### [What is needed]
All that is needed is every line of the listing below that has "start".
╭─ Information shown
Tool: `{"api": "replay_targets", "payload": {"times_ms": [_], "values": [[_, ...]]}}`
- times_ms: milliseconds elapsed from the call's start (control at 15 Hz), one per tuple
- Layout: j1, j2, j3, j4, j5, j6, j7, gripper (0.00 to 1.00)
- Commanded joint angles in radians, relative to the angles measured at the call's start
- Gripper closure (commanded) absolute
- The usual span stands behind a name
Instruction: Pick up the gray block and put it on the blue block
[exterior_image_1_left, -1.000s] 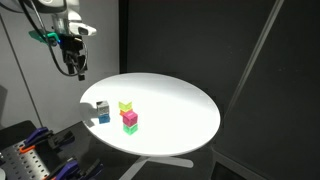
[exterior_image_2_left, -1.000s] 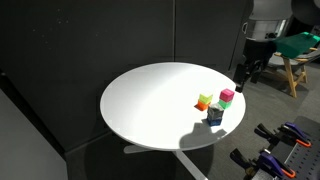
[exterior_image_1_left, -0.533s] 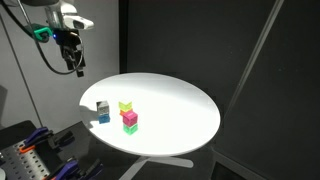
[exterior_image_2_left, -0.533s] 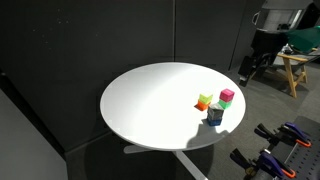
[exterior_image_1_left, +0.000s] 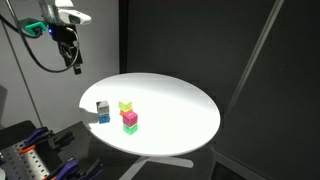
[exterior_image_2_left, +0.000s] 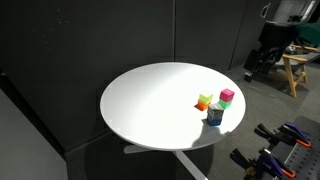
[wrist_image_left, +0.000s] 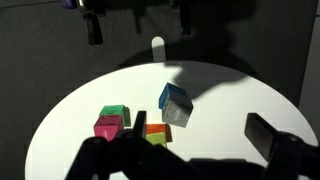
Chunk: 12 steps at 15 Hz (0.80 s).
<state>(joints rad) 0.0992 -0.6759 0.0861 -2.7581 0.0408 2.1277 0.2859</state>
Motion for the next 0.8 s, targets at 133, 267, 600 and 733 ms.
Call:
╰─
### [Output below]
- times_ms: milliseconds elapsed from the call's start (control at 15 Hz), one per tuple
- Commanded joint angles in radians, relative to the angles measured at the call's start

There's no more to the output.